Ogle Not Google's Top Scientist

Here's a news flash: Google research director Monika Henzinger has always been a woman. When, she wonders, will it stop being news? By Farhad Manjoo.

Monika Henzinger, the director of research at the Internet search engine Google, is a woman -- and she's been that way all her life.

This might sound like a doltish thing to point out, but Henzinger finds it useful to do so every now and then -- especially when reporters ask her variations on the question, "What's it feel like to be a woman working in the Silicon Valley?"

"It feels normal," she said when a reporter posed that simple-minded question to her on Wednesday at Google's Mountain View headquarters. That's when, laughing a little, Henzinger gently explained that "I've always been a woman. You kind of get used to it -- being out of place."
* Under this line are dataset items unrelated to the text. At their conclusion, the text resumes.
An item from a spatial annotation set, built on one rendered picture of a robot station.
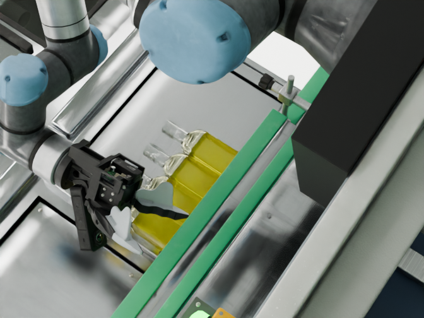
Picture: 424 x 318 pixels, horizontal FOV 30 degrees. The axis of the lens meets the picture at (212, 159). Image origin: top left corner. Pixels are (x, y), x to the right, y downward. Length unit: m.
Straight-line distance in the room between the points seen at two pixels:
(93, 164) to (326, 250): 0.51
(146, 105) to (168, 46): 0.79
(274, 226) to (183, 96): 0.51
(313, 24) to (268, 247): 0.43
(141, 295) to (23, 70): 0.39
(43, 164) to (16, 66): 0.16
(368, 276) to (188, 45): 0.33
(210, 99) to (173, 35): 0.81
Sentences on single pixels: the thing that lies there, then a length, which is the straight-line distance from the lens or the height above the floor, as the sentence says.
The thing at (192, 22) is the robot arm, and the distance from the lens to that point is 0.89.
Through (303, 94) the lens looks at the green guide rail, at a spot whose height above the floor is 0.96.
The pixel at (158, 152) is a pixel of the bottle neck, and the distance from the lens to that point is 1.49.
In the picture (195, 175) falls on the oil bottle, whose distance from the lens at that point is 1.46.
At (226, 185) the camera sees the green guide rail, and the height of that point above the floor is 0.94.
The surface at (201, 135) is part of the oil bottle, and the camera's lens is 1.49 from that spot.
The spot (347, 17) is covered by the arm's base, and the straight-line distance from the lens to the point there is 0.96.
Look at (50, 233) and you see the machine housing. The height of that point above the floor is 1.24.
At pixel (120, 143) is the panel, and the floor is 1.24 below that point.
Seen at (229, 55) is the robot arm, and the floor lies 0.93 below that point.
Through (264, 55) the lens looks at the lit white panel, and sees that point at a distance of 1.77.
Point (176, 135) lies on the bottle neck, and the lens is 1.51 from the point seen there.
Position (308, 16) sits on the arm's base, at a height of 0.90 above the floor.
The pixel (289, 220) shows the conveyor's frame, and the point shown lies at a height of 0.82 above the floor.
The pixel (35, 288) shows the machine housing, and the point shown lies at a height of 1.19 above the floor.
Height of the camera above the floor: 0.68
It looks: 14 degrees up
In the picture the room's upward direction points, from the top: 57 degrees counter-clockwise
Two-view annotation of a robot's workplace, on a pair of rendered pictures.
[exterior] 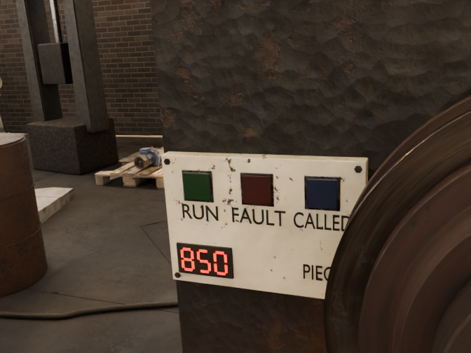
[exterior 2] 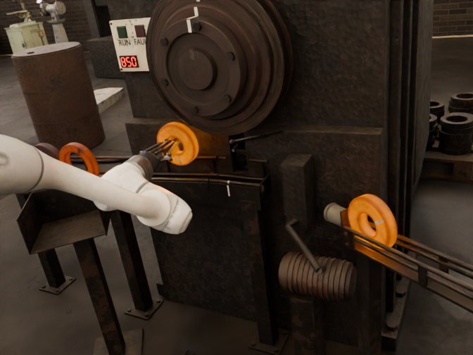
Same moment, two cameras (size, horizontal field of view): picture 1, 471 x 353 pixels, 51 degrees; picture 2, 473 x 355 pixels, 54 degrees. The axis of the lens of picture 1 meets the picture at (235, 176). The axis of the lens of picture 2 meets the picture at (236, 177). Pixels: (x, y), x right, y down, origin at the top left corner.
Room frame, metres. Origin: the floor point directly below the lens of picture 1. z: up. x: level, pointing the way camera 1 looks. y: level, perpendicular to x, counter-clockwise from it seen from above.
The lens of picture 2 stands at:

Recently, Henzinger has found herself talking about being a "woman in tech" quite a lot more than she cares to, and she might be a little chagrined by the attention she's been getting.
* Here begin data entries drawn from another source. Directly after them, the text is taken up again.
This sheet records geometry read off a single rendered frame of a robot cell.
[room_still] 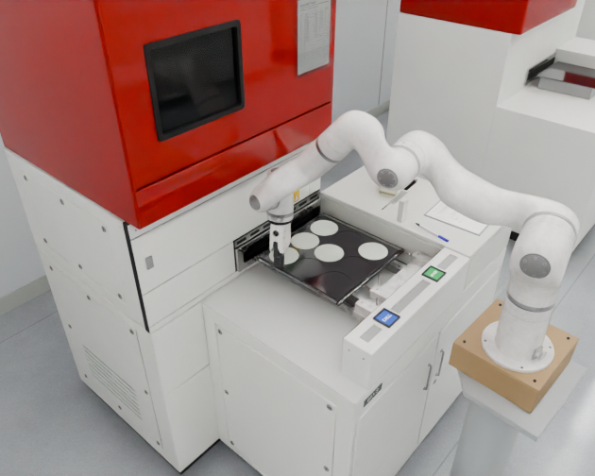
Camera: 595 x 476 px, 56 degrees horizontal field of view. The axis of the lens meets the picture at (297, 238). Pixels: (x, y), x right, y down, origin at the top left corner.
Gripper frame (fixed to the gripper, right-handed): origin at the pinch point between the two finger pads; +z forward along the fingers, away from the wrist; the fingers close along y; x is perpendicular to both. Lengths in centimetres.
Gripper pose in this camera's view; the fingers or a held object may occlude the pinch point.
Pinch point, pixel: (279, 261)
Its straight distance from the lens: 185.0
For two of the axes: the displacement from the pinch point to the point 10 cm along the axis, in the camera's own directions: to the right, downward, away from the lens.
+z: -0.3, 8.9, 4.6
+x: -9.7, -1.4, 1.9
"It's all because of this award," she said, referring to San Francisco Women on the Web's ranking, this week, of Henzinger among its "Top 25" Women on the Web.

After all, she said, "I'm a scientist. I really think of myself as a scientist." Meaning that most of the time, she doesn't think of herself as a female scientist -- and so this prize, however much of an honor it is, might be kind of missing the point.
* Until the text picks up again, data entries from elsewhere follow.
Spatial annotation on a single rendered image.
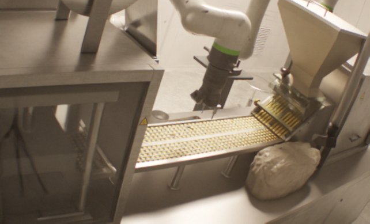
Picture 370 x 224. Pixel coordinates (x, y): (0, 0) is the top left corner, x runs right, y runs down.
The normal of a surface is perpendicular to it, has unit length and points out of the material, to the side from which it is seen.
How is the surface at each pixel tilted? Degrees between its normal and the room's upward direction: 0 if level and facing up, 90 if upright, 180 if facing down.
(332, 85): 90
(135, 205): 0
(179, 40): 90
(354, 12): 90
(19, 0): 90
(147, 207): 0
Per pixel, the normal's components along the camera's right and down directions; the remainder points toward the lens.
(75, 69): 0.31, -0.85
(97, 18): 0.58, 0.52
Here's the point: Henzinger's position as the steward of one of the Valley's most successful technologies is enviable regardless of her gender, and her continued success at Google doesn't have much to do with the fact that she's a woman, she says.

"It might be that I have better social skills," Henzinger joked about being the only woman among a group of men. "I think that I notice when one person steps on someone else's toes, or when I might step on someone else's toes."

That skill comes in handy in Henzinger's job, as she leads a team of some of the tech industry's brightest Ph.D.s in a quest to "make Google better."

While they don't write most of the working code, the research department develops theories for "information query" and tries to apply those to the search engine -- and those fundamentals find themselves into the working code rather quickly.

In addition to improving Google's Web searching, Henzinger's team also leads development in the far-out versions of Google: Google on WAP, a voice-based Google, a Google for Usenet, and more.

And this is just the sort of thing that Henzinger loves to do. It's a wonderful mix, she says, between academic "pure research" and "pure coding."

Before she came to Google, Henzinger conducted research for Compaq, and prior to that, she was in the academic world -- first at Princeton, where she received her Ph.D., and then at Cornell, where she lectured in computer science and was awarded a National Science Foundation CAREER award for excellence in teaching.

And it was in the Ivy League and during her years of schooling in her native Germany that Henzinger got used to being one of an embarrassingly small number of women in her field. At her all-girls high school, for example, Henzinger was one of only two students out of 100 who pursued careers in science.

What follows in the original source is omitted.